Sounds like a good episode for the dog whisper.


----------



## Tompatt (Jun 12, 2008)

BassAddict said:


> Sounds like a good episode for the dog whisper.



yes. dont talk to it. dont be friends with it. dont listen to it. just DOMINATE IT. haha.


----------



## Jim (Jun 12, 2008)

Tompatt said:


> BassAddict said:
> 
> 
> > Sounds like a good episode for the dog whisper.
> ...



My Boxer does not seem to mind....I just have to give him that look...Or he knows a size 12 is coming! :LOL2:


----------



## cyberflexx (Jun 12, 2008)

HAHAHAHAH Poo in the boat.. LMAO!!!!


----------



## slim357 (Jun 12, 2008)

What type of dog is it, I dont think I could ever take mine with me as he doesnt know how to act right, plus hes around 80lbs so if he jumped overboard it would be tricky to get him back on the boat. Sucks about the duce he dropped on your boat. Hope you have better luck with him on the bank


----------



## bcritch (Jun 12, 2008)

I took my dad slime dart fishing in the spring and he brought his dog with us. This dog went nuts everytime I hooked a fish. She started barking and ran down to the waters edge to try and bite the fish. It was funny as hell.
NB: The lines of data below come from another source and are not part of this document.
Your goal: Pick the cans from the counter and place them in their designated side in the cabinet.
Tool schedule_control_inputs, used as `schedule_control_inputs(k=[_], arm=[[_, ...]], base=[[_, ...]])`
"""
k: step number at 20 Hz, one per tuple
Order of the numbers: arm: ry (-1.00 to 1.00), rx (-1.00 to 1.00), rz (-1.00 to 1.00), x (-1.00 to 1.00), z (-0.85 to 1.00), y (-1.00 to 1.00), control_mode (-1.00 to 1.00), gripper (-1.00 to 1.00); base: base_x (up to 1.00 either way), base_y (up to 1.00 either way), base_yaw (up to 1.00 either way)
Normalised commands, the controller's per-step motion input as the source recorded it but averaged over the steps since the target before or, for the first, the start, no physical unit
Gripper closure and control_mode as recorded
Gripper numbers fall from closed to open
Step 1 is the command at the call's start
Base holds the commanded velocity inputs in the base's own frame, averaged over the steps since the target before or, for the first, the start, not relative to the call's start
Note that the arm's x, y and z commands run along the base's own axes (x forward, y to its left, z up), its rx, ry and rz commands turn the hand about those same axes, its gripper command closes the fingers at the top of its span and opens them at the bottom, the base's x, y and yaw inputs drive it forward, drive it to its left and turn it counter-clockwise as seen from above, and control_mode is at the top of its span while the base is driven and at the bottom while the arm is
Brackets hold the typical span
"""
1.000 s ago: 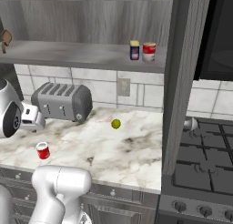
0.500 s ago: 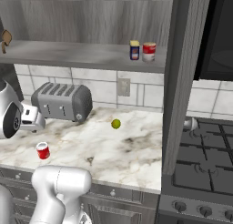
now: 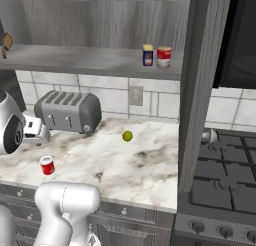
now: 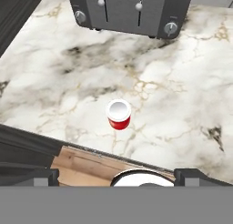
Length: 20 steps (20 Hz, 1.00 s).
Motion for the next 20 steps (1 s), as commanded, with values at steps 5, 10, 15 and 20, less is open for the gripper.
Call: schedule_control_inputs(k=[5, 10, 15, 20], arm=[[0.00, 0.00, 0.00, 0.01, -0.07, 0.00, -1.00, -1.00], [0.00, 0.00, 0.00, 0.03, -0.08, 0.00, -1.00, -1.00], [0.00, 0.00, 0.00, 0.08, -0.08, 0.00, -1.00, -1.00], [0.00, 0.00, 0.00, 0.14, -0.09, 0.00, -1.00, -1.00]], base=[[0.00, 0.00, 0.00], [0.00, 0.00, 0.00], [0.00, 0.00, 0.00], [0.00, 0.00, 0.00]])
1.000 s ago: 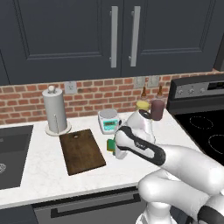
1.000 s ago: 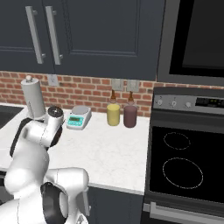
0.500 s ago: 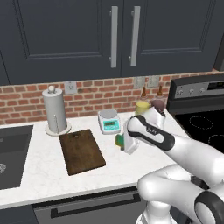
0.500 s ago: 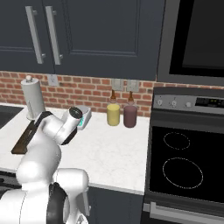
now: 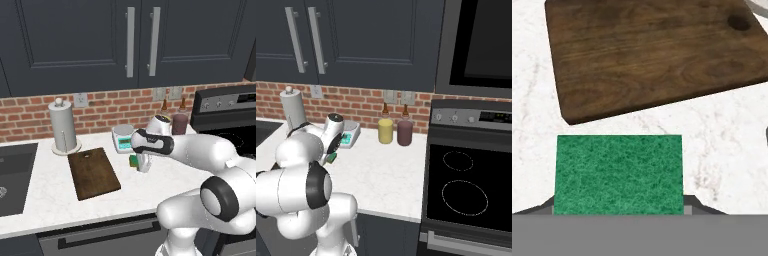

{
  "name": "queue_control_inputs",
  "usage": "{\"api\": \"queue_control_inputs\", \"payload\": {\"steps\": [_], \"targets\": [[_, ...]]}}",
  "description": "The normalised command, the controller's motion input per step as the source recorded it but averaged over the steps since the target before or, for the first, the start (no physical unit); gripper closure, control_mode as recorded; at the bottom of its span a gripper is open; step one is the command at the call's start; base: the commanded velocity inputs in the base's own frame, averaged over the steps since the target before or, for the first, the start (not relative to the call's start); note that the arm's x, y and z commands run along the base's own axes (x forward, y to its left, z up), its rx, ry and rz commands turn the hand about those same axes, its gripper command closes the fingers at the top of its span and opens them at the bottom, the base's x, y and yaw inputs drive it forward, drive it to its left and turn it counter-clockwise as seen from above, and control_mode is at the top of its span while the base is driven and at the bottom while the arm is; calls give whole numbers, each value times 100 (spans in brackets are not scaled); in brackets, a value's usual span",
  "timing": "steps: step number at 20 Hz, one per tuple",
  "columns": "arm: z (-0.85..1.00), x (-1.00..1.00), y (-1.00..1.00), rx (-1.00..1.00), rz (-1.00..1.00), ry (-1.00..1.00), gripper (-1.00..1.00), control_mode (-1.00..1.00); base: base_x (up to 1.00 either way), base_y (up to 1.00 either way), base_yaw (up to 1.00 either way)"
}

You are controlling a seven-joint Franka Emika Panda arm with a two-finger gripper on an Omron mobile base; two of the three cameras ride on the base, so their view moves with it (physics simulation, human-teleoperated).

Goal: Pick up the sponge from the counter and clean the cutting board by briefly scrubbing or pressing down on the cutting board. Once finished, release the sponge.

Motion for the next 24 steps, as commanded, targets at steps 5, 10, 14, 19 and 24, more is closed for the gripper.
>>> {"api": "queue_control_inputs", "payload": {"steps": [5, 10, 14, 19, 24], "targets": [[-13, -23, 0, -7, 6, 0, -100, -100, 0, 0, 0], [0, -40, -24, 0, 5, -3, -100, -100, 0, 0, 0], [1, -15, -37, 2, 0, -4, -100, -100, 0, 0, 0], [24, -1, -21, 7, 0, 0, -100, -100, 0, 0, 0], [85, -1, 0, 9, 2, 0, -100, -100, 0, 0, 0]]}}
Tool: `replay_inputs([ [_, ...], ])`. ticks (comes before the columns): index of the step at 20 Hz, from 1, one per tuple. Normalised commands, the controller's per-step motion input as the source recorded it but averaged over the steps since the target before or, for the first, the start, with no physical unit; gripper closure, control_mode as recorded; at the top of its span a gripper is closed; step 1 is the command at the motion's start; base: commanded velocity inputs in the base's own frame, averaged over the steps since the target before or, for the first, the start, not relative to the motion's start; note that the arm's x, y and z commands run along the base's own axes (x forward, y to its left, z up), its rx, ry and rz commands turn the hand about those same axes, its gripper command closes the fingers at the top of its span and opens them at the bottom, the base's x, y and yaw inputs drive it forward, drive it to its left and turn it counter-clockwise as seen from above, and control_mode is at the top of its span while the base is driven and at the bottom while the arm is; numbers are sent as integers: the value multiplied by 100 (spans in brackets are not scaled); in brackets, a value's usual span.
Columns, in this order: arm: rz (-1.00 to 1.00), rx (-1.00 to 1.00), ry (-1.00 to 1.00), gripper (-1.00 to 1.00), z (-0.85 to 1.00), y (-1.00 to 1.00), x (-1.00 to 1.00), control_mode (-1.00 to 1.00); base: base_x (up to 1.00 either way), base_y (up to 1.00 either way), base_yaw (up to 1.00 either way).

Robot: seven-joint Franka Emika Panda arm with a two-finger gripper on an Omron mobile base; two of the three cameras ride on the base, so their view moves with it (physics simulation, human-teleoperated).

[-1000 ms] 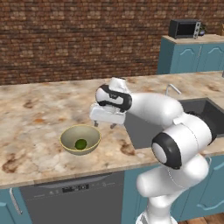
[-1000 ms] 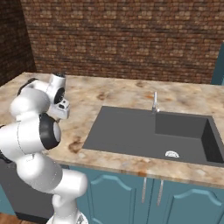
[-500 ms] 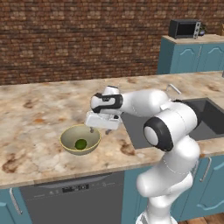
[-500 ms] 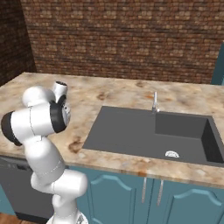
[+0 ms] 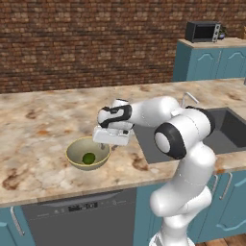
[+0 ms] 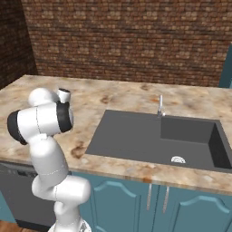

My dad had to finally put her back in the car because she was out of control.


----------



## russo (Jun 12, 2008)

i cant wait to get my dog out on my boat, definitely getting one of those doggy life jackets!


----------



## caddyjosh (Jun 13, 2008)

Captain Ahab said:


> That is awesome! My dog is about the same - jumped over one night while striper fishing in the middle of the ocean - not fun!
> 
> If you bring your dog on the water I suggest one of these:
> 
> ...




Thanks captain I was actually think a brick would work better just kidding I love her anyway


----------



## caddyjosh (Jun 13, 2008)

slim357 said:


> What type of dog is it, I dont think I could ever take mine with me as he doesnt know how to act right, plus hes around 80lbs so if he jumped overboard it would be tricky to get him back on the boat. Sucks about the duce he dropped on your boat. Hope you have better luck with him on the bank




Akita mix and very hyper


----------



## caddyjosh (Jun 13, 2008)

Thanks guy I laugh about it now but that day I was defiantly not laughing. is ther any tie downs that work on boats to keet them in one spot or I guess that would not be safe in case in sunk.


----------



## Jim (Jun 13, 2008)

Also,
If your dog is dumb like mine, watch out for lures on the boat. Last thing you want is a dog with a lure in its mouth. My dog tries to eat everything....He is getting better now that he is 2 but still.


----------



## Captain Ahab (Jun 13, 2008)

Jim said:


> Also,
> He is getting better now that he is 2 but still.




That is what the wife says about me. . . . . . .


----------